Directions:
From the data below, repeat everything exactly except the images.

Data listing:
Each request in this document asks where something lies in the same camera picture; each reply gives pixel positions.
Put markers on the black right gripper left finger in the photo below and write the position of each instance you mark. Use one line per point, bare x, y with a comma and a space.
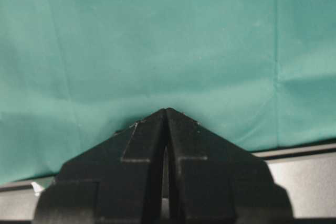
117, 181

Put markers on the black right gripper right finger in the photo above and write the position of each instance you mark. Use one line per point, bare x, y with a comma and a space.
211, 180

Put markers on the green table cloth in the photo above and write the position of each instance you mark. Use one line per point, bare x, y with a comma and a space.
260, 73

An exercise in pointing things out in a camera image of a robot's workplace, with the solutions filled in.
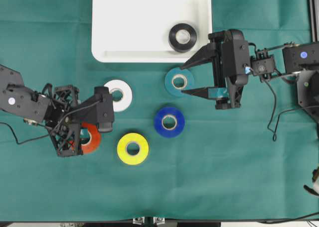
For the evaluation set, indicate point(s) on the green tape roll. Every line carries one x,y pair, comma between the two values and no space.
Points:
177,80

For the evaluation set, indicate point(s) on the white black object right edge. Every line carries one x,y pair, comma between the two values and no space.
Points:
314,190

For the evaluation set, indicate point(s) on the black tape roll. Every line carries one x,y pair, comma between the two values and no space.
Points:
182,37

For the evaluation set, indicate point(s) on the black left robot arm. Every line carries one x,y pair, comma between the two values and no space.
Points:
19,100

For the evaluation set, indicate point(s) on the blue tape roll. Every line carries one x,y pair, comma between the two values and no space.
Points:
169,122

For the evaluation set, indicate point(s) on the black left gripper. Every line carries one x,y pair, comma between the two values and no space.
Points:
66,119

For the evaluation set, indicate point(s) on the aluminium frame rail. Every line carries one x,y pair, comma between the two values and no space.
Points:
314,19

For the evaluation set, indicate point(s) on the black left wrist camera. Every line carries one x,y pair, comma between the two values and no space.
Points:
105,111

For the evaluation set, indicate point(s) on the metal table bracket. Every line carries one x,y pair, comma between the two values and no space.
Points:
158,220
139,220

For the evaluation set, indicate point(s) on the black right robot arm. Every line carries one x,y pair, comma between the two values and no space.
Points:
301,62

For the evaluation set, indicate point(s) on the green table cloth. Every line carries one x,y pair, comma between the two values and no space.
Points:
237,164

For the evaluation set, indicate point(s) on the metal table bracket right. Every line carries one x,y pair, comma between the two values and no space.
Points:
158,220

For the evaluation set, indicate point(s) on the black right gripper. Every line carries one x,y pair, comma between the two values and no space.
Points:
227,95

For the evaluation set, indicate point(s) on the yellow tape roll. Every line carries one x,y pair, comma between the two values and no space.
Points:
133,149

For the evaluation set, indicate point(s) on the white plastic tray case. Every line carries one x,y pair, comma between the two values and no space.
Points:
136,31

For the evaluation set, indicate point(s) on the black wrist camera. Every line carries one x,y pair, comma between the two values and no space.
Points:
235,57
105,111

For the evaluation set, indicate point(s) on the metal table bracket left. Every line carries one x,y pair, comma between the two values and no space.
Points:
139,220

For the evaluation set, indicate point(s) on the red tape roll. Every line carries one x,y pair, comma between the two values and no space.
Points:
90,144

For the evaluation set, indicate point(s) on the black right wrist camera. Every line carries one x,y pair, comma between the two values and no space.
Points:
235,57

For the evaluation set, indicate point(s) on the white tape roll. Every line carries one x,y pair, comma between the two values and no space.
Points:
126,91

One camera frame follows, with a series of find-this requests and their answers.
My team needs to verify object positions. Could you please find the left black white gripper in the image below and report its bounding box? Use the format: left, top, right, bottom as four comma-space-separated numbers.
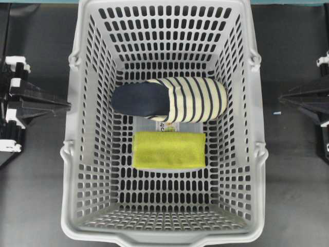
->
1, 56, 71, 166

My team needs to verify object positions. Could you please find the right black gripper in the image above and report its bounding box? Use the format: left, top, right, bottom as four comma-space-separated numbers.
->
279, 51, 328, 158

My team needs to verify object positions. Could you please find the grey plastic shopping basket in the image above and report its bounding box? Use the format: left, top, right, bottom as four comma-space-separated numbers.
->
60, 1, 268, 246

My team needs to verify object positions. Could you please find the yellow-green folded cloth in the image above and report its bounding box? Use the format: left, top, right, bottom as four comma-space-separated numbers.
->
132, 132, 206, 170

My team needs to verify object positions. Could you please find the clear plastic flat box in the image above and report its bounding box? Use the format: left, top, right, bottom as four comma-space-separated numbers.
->
133, 116, 203, 173

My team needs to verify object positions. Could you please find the navy striped slipper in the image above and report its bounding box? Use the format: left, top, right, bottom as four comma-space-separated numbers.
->
111, 77, 228, 123

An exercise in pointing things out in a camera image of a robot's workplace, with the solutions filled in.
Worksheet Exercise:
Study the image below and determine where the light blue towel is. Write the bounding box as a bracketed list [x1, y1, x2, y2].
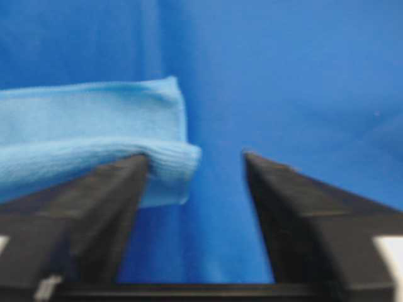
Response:
[1, 76, 202, 208]

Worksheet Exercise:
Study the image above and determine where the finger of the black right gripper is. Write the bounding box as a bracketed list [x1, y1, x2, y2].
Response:
[1, 155, 148, 301]
[243, 152, 402, 301]

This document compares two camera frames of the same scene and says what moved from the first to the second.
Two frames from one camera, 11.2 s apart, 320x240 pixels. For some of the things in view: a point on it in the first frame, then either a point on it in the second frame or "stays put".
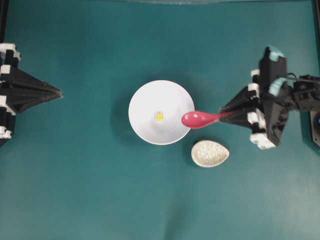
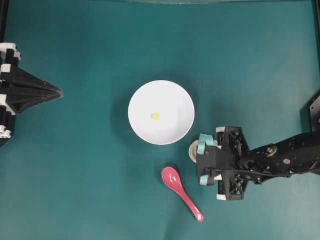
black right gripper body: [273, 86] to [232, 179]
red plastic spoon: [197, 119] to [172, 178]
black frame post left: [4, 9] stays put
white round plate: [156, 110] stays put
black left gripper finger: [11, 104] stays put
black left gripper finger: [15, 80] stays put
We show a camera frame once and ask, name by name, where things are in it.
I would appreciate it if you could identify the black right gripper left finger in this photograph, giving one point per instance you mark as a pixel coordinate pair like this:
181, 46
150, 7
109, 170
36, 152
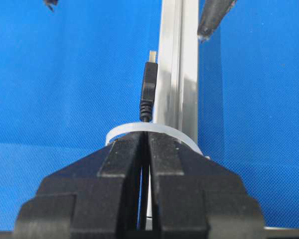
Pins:
95, 197

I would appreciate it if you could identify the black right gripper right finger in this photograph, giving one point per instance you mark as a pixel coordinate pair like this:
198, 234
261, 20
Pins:
196, 198

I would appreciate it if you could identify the aluminium extrusion square frame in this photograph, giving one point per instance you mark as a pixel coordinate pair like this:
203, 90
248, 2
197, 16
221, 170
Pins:
176, 96

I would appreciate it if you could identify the white zip tie loop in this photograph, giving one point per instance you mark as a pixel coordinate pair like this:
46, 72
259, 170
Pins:
152, 127

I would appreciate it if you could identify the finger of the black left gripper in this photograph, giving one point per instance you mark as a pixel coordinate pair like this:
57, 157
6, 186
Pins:
213, 13
51, 4

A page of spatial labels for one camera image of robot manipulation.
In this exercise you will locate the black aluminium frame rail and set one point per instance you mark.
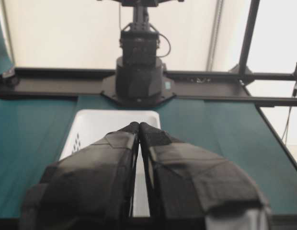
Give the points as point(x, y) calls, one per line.
point(199, 85)

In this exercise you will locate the white plastic lattice basket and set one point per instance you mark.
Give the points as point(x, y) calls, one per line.
point(90, 126)

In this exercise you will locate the black vertical frame post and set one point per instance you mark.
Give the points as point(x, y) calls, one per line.
point(250, 25)

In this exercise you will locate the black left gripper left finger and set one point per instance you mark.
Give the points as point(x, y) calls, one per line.
point(92, 189)

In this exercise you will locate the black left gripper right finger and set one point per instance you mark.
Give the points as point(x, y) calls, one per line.
point(191, 188)

Completed task:
Each request in this document asks where something lies in the same camera picture; each reply gives pixel positions.
Put markers on the black right gripper left finger in the photo below and write the position of each instance you mark. Use one line per point, bare x, y with a comma and a space.
117, 181

Put markers on the black right gripper right finger in the photo above and write the position of each instance you mark. Use one line per point, bare x, y with a comma and a space.
211, 180

Put markers on the green table cloth in the photo above and write the position of each instance you mark. Use one line per point, bare x, y with a comma and a space.
260, 73

An exercise in pointing things out in a camera image of a robot's workplace, with the solutions filled in.
For the evaluation set, indicate point(s) on the green tape roll. Every line carries one x,y pair, comma between the two values and no space.
Points:
177,80

For the evaluation set, indicate point(s) on the white black object right edge. Every line carries one x,y pair, comma between the two values and no space.
Points:
314,190

For the evaluation set, indicate point(s) on the black tape roll. Every line carries one x,y pair, comma between the two values and no space.
Points:
182,37

For the evaluation set, indicate point(s) on the black left robot arm. Every line carries one x,y pair, comma between the two values and no space.
Points:
19,100

For the evaluation set, indicate point(s) on the blue tape roll. Every line carries one x,y pair, comma between the two values and no space.
Points:
169,122

For the evaluation set, indicate point(s) on the black left gripper. Every line carries one x,y pair, comma between the two values and no space.
Points:
66,119

For the evaluation set, indicate point(s) on the aluminium frame rail. Every line carries one x,y pair, comma between the two values and no space.
Points:
314,19

For the evaluation set, indicate point(s) on the black left wrist camera. Every line carries one x,y pair, comma between the two values and no space.
Points:
105,111

For the evaluation set, indicate point(s) on the metal table bracket. Every line carries one x,y pair, comma between the two values and no space.
Points:
158,220
139,220

For the evaluation set, indicate point(s) on the black right robot arm. Every line carries one x,y pair, comma between the two values and no space.
Points:
301,62

For the evaluation set, indicate point(s) on the green table cloth. Every line carries one x,y pair, comma between the two values and no space.
Points:
237,164

For the evaluation set, indicate point(s) on the metal table bracket right. Every line carries one x,y pair, comma between the two values and no space.
Points:
158,220

For the evaluation set, indicate point(s) on the black right gripper. Every line carries one x,y pair, comma between the two values and no space.
Points:
227,95

For the evaluation set, indicate point(s) on the yellow tape roll. Every line carries one x,y pair, comma between the two values and no space.
Points:
133,149

For the evaluation set, indicate point(s) on the white plastic tray case. Every line carries one x,y pair, comma between the two values and no space.
Points:
136,31

For the evaluation set, indicate point(s) on the black wrist camera. Every line carries one x,y pair, comma between the two values and no space.
Points:
235,57
105,111

For the evaluation set, indicate point(s) on the metal table bracket left. Every line carries one x,y pair, comma between the two values and no space.
Points:
139,220

For the evaluation set, indicate point(s) on the red tape roll. Every line carries one x,y pair, comma between the two values and no space.
Points:
90,144

For the evaluation set, indicate point(s) on the black right wrist camera. Every line carries one x,y pair, comma between the two values and no space.
Points:
235,57

For the evaluation set, indicate point(s) on the white tape roll. Every line carries one x,y pair, comma between the two values and no space.
Points:
126,91

One camera frame follows, with a series of find-this requests and their answers.
My team needs to verify object positions. Could you please find the left black white gripper in the image below and report its bounding box? Use the format: left, top, right, bottom as four comma-space-separated numbers.
->
1, 56, 71, 166

My team needs to verify object positions. Could you please find the right black gripper in the image above and report its bounding box? Use the format: left, top, right, bottom as four comma-space-separated numbers.
->
279, 51, 328, 158

My team needs to verify object positions. Could you please find the grey plastic shopping basket in the image above and report its bounding box? Use the format: left, top, right, bottom as four comma-space-separated numbers.
->
60, 1, 268, 246

My team needs to verify object positions. Could you please find the yellow-green folded cloth in the image above and report its bounding box? Use the format: left, top, right, bottom as four comma-space-separated numbers.
->
132, 132, 206, 170

My team needs to verify object positions. Could you please find the clear plastic flat box in the image above and report its bounding box? Use the format: left, top, right, bottom as four comma-space-separated numbers.
->
133, 116, 203, 173

My team needs to verify object positions. Could you please find the navy striped slipper in the image above and report its bounding box? Use the format: left, top, right, bottom as four comma-space-separated numbers.
->
111, 77, 228, 123

An exercise in pointing things out in a camera image of a robot's workplace, with the solutions filled in.
Worksheet Exercise:
Study the image below and determine where the light blue towel is. Write the bounding box as a bracketed list [x1, y1, x2, y2].
Response:
[1, 76, 202, 208]

Worksheet Exercise:
Study the image above and determine where the finger of the black right gripper is. Write the bounding box as a bracketed list [x1, y1, x2, y2].
Response:
[1, 155, 148, 301]
[243, 152, 402, 301]

This document compares two camera frames of the same scene and says what moved from the first to the second.
Two frames from one camera, 11.2 s apart, 320x240 pixels. For some of the things in view: a point on it in the first frame, then either a point on it in the second frame or "stays put".
black right gripper body: [273, 86] to [232, 179]
red plastic spoon: [197, 119] to [172, 178]
black frame post left: [4, 9] stays put
white round plate: [156, 110] stays put
black left gripper finger: [11, 104] stays put
black left gripper finger: [15, 80] stays put
We show a camera frame once and ask, name by name, where things are in it.
I would appreciate it if you could identify the black right gripper left finger in this photograph, giving one point per instance you mark as a pixel coordinate pair like this:
181, 46
150, 7
109, 170
36, 152
Pins:
95, 197

I would appreciate it if you could identify the black right gripper right finger in this photograph, giving one point per instance you mark as a pixel coordinate pair like this:
198, 234
261, 20
Pins:
196, 198

I would appreciate it if you could identify the aluminium extrusion square frame in this photograph, giving one point per instance you mark as a pixel coordinate pair like this:
203, 90
248, 2
197, 16
221, 170
Pins:
176, 96

I would appreciate it if you could identify the white zip tie loop in this photograph, giving one point per instance you mark as a pixel coordinate pair like this:
46, 72
259, 170
Pins:
152, 127

I would appreciate it if you could identify the finger of the black left gripper in this photograph, giving one point per instance you mark as a pixel coordinate pair like this:
57, 157
6, 186
Pins:
213, 13
51, 4

A page of spatial labels for one camera image of robot manipulation.
In this exercise you will locate the black aluminium frame rail and set one point per instance you mark.
Give the points as point(x, y) calls, one per line.
point(199, 85)

In this exercise you will locate the white plastic lattice basket and set one point per instance you mark.
Give the points as point(x, y) calls, one per line.
point(90, 126)

In this exercise you will locate the black vertical frame post and set one point per instance you mark.
Give the points as point(x, y) calls, one per line.
point(250, 25)

In this exercise you will locate the black left gripper left finger and set one point per instance you mark.
Give the points as point(x, y) calls, one per line.
point(92, 189)

In this exercise you will locate the black left gripper right finger and set one point per instance you mark.
Give the points as point(x, y) calls, one per line.
point(191, 188)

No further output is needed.